While the opening three days of the 93rd edition of La Corsa Rosa – ‘the Pink Race’ – may take place on Dutch roads with only the odd canal bridge or speed bump threatening to punctuate an appropriately pancake-flat terrain, there is plenty of climbing ahead once the race resumes with a team time trial back in the Bel Paese next Wednesday.
That includes summit finishes on the Zoncolan and Tonale and ascents of the Mortirolo and Gavia, as well as a time trial on the gravel roads and vertiginous gradients up to Plan de Corones that, to borrow a word from my old Italian teacher that you won’t find in any dictionary, can only be described as bastardissimo.

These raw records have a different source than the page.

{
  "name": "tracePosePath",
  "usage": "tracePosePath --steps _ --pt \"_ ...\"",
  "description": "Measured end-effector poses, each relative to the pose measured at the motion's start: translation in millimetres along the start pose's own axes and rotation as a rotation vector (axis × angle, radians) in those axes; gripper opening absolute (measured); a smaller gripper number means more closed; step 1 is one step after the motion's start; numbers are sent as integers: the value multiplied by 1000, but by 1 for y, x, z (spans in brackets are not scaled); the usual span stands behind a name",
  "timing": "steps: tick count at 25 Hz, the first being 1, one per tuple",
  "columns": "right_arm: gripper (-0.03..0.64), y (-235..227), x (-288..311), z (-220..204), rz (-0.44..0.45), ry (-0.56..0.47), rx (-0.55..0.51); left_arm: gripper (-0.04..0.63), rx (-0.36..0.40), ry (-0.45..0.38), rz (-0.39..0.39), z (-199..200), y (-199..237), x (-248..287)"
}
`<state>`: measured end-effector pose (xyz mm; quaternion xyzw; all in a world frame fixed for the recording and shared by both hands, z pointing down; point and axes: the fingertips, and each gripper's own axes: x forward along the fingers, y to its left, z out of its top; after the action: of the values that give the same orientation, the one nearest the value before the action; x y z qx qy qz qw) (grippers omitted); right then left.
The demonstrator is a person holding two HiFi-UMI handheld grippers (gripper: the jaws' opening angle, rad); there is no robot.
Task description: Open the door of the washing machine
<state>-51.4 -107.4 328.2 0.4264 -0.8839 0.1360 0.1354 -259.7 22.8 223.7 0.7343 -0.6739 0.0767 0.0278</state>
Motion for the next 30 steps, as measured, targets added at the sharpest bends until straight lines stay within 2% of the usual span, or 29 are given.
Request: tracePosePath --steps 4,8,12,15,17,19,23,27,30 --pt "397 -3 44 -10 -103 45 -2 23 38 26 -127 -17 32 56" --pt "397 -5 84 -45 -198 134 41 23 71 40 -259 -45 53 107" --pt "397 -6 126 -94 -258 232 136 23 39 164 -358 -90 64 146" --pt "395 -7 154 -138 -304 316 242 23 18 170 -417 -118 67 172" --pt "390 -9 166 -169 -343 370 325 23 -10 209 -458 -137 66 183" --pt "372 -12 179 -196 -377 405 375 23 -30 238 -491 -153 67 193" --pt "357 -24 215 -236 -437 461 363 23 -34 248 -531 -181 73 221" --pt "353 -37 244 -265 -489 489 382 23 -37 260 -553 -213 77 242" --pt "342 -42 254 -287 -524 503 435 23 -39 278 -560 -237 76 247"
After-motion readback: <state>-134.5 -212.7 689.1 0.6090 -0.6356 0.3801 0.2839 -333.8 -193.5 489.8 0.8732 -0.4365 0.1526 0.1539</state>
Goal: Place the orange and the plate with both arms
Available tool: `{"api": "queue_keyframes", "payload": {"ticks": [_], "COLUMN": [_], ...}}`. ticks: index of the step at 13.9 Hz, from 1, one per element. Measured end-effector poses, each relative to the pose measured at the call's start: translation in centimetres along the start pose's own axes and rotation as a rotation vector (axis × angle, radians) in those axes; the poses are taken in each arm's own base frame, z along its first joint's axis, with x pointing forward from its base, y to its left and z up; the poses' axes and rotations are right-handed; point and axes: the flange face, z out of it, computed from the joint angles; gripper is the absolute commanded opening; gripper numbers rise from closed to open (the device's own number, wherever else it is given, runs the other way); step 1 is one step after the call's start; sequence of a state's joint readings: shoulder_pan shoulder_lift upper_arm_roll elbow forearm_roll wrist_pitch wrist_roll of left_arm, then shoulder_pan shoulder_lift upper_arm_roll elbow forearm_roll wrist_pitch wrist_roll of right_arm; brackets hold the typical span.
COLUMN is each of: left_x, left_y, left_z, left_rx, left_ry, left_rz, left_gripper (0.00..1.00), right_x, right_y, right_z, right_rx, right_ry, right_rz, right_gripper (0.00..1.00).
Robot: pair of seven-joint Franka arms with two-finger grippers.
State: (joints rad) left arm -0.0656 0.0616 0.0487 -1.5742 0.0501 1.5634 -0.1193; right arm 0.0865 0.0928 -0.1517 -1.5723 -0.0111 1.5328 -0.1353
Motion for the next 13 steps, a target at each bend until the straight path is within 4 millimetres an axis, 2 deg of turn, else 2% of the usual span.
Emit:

The race finishes with an individual time trial ending at the Roman arena in Verona in three weeks’ time, but ahead of that the white gravel strade bianche of Tuscany promise an absorbing close to the first week’s action as the race heads down the Ligurian and Tyrrhenian side of the Italian peninsula to Campania before swinging back up the Adriatic coast towards the race-deciding final week in the Alps.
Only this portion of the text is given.